Download or read book Law s Violence written by Austin Sarat and published by University of Michigan Press. This book was released on 2009-11-12 with total page 276 pages. Available in PDF, EPUB and Kindle. Book excerpt: In bringing together accomplished and thoughtful scholars of different disciplines, with a command of literature ranging from the legal to the literary, and in relating the works to the central arguments of the late Professor Robert Cover, Sarat and Kearns have created a first-rate up-to-date exposition of this important and complicated issue, namely, how to understand better the violence implicit and explicit in law.--Legal Studies Forum The relationship between law and violence is made familiar to us in vivid pictures of police beating suspects, the large and growing prison population, and the tenacious attachment to capital punishment in the United States. Yet the link between law and violence and the ways that law manages to impose pain and death while remaining aloof and unstained are an unexplored mystery.
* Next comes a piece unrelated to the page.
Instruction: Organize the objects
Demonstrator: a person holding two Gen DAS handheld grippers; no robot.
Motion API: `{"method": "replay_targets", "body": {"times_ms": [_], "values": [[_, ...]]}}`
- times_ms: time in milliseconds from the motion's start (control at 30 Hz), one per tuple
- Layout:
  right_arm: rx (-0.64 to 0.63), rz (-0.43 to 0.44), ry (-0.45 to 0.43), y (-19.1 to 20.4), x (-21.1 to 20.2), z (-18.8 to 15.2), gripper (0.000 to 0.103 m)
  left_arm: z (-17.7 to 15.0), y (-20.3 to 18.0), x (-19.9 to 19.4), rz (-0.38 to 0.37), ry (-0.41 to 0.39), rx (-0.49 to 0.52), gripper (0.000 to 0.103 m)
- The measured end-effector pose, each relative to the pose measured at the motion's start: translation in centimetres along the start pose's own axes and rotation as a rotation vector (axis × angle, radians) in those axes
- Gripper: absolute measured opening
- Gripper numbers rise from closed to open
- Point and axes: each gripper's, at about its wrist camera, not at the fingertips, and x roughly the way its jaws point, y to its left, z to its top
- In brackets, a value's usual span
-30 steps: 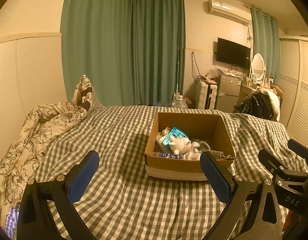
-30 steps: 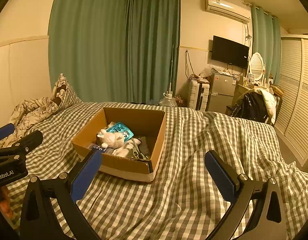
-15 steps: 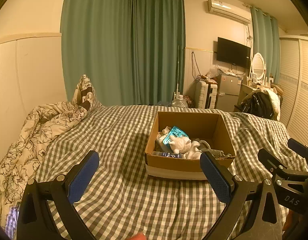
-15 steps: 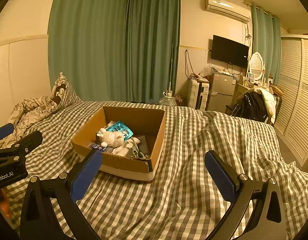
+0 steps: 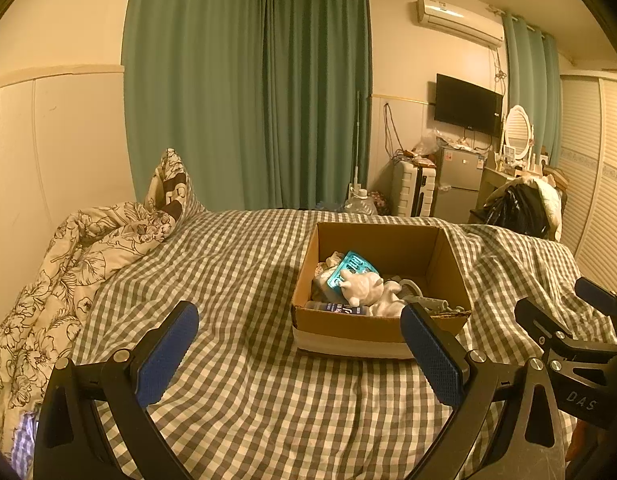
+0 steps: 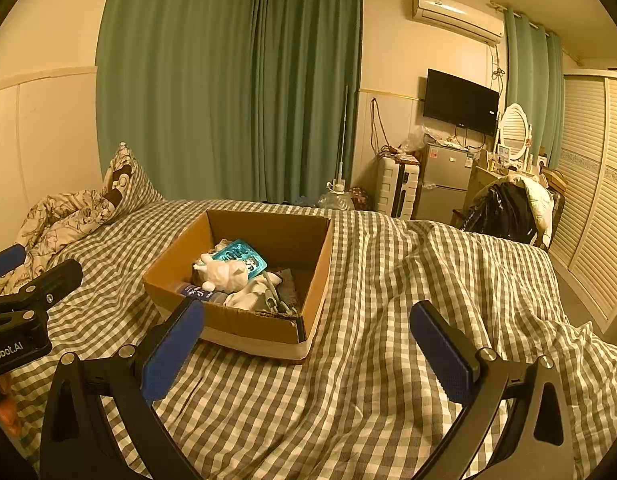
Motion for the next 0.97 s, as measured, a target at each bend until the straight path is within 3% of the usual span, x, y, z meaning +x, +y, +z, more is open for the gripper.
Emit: {"method": "replay_targets", "body": {"times_ms": [967], "values": [[-0.002,-0.001,0.004,0.15,0.09,-0.28,0.103,-0.48,0.53,-0.13,0.015,0.005,-0.010,0.103]]}}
Each essay in this volume considers the question of how violence done by and in the name of the law differs from illegal or extralegal violence--or, indeed, if they differ at all. Each author draws on a distinctive disciplinary tradition-- literature, history, anthropology, philosophy, political science, or law. Yet each reminds us that law, constituted in response to the metaphorical violence of the state of nature, is itself a doer of literal violence. Austin Sarat is William Nelson Cromwell Professor of Jurisprudence and Political Science and Chair of the Program in Law, Jurisprudence, and Social Thought, Amherst College. Thomas R. Kearns is William H. Hastie Professor of Philosophy, Amherst College.

Book The Fate of the West

Download or read book The Fate of the West written by Bill Emmott and published by Profile Books. This book was released on 2017-04-27 with total page 327 pages. Available in PDF, EPUB and Kindle. Book excerpt: When faced with global instability and economic uncertainty, it is tempting for states to react by closing borders, hoarding wealth and solidifying power. We have seen it at various times in Japan, France and Italy and now it is infecting much of Europe and America, as the vote for Brexit in the UK has vividly shown. This insularity, together with increased inequality of income and wealth, threatens the future role of the West as a font of stability, prosperity and security. Part of the problem is that the principles of liberal democracy upon which the success of the West has been built have been suborned, with special interest groups such as bankers accruing too much power and too great a share of the economic cake. So how is this threat to be countered? States such as Sweden in the 1990s, California at different times or Britain under Thatcher all halted stagnation by clearing away the powers of interest groups and restoring their societies' ability to evolve. To survive, the West needs to be porous, open and flexible. From reinventing welfare systems to redefining the working age, from reimagining education to embracing automation, Emmott lays out the changes the West must make to revive itself in the moment and avoid a deathly rigid future.